Alex is a Medical Director in Global Health. Here, he tells us about his career path from TV to tackling lupus.
Growing up, I always thought I’d be a writer or a film director. I ended up doing a degree in English Literature and afterwards found my way into the TV industry. I worked for the BBC for three years on a range of programmes and although I liked aspects of the work, it was pretty clear that I wasn’t going to derive a lifetime’s worth of satisfaction from staying where I was.
I wanted to contribute in some way to people’s everyday lives and, if I’m honest, take on something more challenging. Medicine was an obvious choice although not straightforward as my academic background was in the arts. Reacquainting myself with chemistry, physics, maths and biology in the first year of my undergraduate training at Guy’s Hospital in London was pretty tough!

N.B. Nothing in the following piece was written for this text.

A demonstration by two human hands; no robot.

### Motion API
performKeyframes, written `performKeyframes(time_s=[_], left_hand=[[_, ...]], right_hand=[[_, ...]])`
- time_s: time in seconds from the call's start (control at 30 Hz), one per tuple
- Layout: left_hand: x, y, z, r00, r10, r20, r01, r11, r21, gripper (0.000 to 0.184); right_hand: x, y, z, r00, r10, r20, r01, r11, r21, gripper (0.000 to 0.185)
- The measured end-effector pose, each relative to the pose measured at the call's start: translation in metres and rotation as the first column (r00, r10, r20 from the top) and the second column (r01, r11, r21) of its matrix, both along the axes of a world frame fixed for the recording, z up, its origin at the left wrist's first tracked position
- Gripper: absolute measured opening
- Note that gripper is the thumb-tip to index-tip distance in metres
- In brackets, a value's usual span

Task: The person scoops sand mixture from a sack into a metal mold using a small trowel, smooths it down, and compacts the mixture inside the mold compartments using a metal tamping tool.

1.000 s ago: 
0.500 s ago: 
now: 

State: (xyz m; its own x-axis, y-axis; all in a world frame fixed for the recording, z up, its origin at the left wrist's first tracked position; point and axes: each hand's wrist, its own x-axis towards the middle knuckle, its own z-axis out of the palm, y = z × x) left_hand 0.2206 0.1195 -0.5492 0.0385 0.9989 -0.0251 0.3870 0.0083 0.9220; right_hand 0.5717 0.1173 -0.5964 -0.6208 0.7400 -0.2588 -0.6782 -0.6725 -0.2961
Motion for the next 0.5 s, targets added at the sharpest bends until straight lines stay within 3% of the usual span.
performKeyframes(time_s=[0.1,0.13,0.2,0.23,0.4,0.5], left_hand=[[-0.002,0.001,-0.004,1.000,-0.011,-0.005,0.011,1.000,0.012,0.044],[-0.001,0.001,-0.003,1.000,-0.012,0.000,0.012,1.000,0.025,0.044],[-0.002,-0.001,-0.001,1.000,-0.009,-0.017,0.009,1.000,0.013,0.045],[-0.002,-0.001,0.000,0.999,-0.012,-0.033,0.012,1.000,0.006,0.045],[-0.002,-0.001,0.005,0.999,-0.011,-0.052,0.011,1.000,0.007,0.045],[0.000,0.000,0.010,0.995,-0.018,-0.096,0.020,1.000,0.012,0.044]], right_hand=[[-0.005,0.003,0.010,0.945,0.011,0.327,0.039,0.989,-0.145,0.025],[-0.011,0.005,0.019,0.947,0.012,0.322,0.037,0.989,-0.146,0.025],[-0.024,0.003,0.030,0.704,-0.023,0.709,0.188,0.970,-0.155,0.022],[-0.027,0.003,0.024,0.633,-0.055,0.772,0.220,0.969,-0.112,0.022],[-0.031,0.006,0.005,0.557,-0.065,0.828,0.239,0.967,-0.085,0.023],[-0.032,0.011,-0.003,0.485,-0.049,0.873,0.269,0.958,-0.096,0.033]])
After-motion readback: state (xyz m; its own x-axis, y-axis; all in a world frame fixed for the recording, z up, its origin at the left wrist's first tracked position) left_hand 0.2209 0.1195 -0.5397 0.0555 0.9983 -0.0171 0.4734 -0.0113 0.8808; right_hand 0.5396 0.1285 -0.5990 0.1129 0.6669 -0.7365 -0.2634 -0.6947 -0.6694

The journey from clinic to pharma
Throughout my undergraduate training and after qualifying as a doctor I retained a breadth of interests beyond clinical practice. In every job I tried to juggle my clinical duties alongside such things as writing, education, local and national policy and international charity programmes. Having progressed through my house medical jobs and core medical training I started my consultant training as a rheumatologist and found that increasingly, it was becoming difficult to maintain my other interests.
The clinical work was all-consuming and so in my 12th year on the 15 year path to becoming a consultant I decided that to bring together all of my interests I needed to look outside clinical medicine. Industry was the obvious place to explore, and although it wasn’t an easy decision, in 2013 I moved into a medical advisor role in a pharmaceutical company.

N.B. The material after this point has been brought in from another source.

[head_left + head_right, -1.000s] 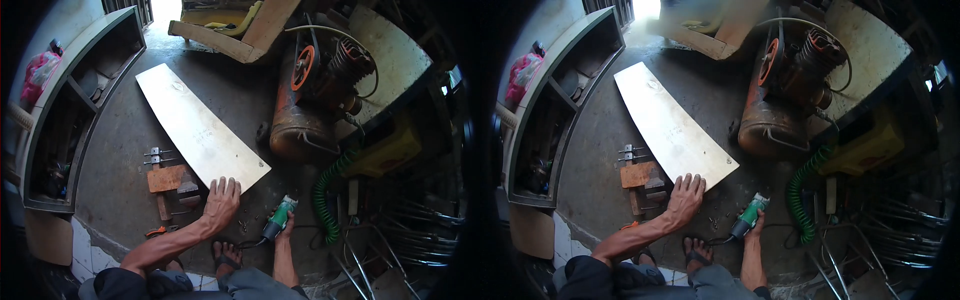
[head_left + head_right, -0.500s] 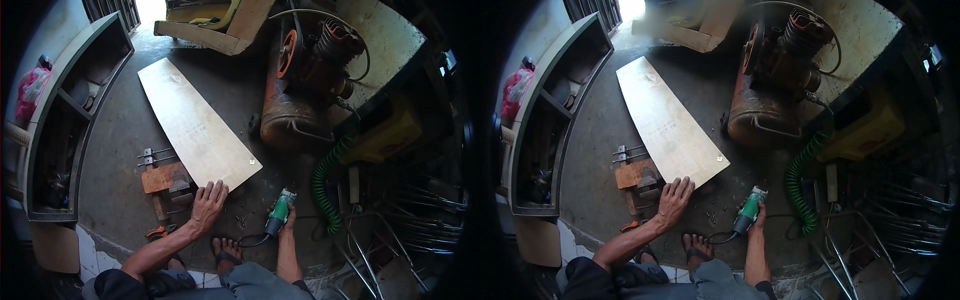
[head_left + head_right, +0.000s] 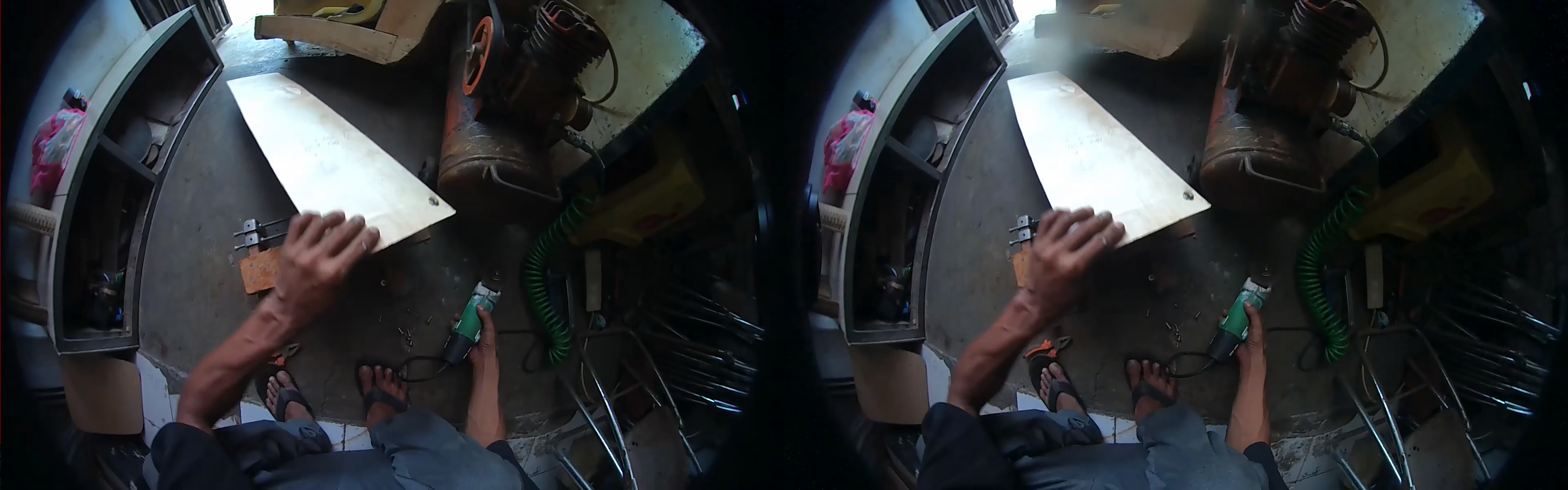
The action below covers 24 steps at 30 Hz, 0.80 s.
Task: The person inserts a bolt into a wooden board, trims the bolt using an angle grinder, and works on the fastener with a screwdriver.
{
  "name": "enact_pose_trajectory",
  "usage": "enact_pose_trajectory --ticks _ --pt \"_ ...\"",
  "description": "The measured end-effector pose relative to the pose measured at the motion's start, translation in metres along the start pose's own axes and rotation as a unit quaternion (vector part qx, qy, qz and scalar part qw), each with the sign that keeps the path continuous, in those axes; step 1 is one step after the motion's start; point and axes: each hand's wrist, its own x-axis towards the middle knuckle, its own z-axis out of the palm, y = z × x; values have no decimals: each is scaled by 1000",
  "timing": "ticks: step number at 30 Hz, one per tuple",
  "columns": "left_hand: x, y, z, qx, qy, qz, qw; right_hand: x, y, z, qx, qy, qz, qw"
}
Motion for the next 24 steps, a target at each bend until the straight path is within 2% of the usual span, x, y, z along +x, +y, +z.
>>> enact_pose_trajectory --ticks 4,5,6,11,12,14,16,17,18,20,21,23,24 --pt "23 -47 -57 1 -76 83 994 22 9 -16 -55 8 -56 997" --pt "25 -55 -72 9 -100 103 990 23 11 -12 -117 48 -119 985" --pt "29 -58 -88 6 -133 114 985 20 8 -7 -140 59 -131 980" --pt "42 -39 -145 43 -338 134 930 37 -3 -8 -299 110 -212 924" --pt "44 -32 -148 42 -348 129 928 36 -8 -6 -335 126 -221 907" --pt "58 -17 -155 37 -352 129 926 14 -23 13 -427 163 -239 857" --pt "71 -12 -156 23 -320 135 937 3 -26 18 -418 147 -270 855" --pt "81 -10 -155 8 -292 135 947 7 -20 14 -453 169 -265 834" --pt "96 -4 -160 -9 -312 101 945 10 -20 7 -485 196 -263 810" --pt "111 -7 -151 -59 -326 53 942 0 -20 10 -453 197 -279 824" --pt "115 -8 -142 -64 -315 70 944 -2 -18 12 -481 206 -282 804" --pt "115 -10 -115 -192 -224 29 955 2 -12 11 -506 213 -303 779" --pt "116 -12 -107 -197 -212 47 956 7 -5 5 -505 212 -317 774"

Joining GSK (and the industry)
I wanted to work for a healthcare company which has a presence in lupus. Since I started my undergraduate studies I’ve been fascinated by the disease; it was the main reason why I opted to specialise in rheumatology. Lupus is such a complex and challenging condition affecting mainly women in the prime of their lives and yet the treatment options are limited.

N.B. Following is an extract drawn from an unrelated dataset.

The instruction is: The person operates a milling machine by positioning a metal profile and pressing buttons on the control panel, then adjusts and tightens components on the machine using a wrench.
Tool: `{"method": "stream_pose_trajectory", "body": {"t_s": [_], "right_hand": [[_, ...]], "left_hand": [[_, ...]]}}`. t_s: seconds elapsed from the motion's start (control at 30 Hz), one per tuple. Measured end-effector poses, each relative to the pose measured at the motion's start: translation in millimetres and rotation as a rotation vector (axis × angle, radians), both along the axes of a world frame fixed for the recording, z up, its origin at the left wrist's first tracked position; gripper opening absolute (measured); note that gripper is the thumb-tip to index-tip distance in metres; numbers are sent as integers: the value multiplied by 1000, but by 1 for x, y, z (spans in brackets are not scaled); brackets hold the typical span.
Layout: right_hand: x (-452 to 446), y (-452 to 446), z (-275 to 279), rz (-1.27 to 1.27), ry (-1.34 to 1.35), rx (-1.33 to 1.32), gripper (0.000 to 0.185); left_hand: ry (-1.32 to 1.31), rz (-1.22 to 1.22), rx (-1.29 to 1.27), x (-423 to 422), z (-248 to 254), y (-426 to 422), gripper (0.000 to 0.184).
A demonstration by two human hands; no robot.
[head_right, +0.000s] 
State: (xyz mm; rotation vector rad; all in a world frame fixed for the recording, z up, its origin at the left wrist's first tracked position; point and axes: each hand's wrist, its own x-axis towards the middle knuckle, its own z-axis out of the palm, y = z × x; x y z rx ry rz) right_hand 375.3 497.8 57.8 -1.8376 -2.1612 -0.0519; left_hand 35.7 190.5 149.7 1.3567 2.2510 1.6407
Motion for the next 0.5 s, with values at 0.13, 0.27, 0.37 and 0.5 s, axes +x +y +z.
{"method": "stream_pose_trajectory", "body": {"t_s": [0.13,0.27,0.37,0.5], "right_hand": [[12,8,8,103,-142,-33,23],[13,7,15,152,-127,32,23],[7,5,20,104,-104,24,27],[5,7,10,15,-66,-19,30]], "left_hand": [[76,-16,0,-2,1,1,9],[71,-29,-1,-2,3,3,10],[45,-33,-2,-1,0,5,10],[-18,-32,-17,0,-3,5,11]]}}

I became aware of the work GSK was doing in this area, and also its humanitarian outlook and approach to access and innovation around the world.
Even from the outside, its values stood out and appealed to me. It’s important to me to be able to stand by the principles of the organisation you work for. I’ve only been here since the start of 2017 but already I feel a strong sense of the organisation’s identity and I am rapidly developing an affinity for it.
Working as a medic at GSK
The best doctors are the best listeners: that’s doctors in clinical medicine, but also doctors in industry.
The hardest consultations are the ones where you give the patient as much time as they need and genuinely open up and listen to them. They are hard because you cede control to them, you run to their schedule and let them take the agenda. But although they are hard, they are the consultations that you get the most from.
Now I’m a medic at GSK, I can see the real value that these unique insights and experiences I gained can bring into the industry. Although the nature of my patient contact has changed, the need for working alongside the patient hasn’t and collaborations that we have with patient organisations are hugely important – by working together we have the potential to make a difference to tens of thousands of patients; without them we risk relying on out of date insights and we risk misunderstanding the patient predicament.
I feel very lucky that I get to talk with people all around the world about something that really interests me. One of the core pillars of medical affairs is elevation of the patient voice, particularly when that voice is not as well heard as it should be. The challenge is to turn all that talking into something of tangible benefit to patients.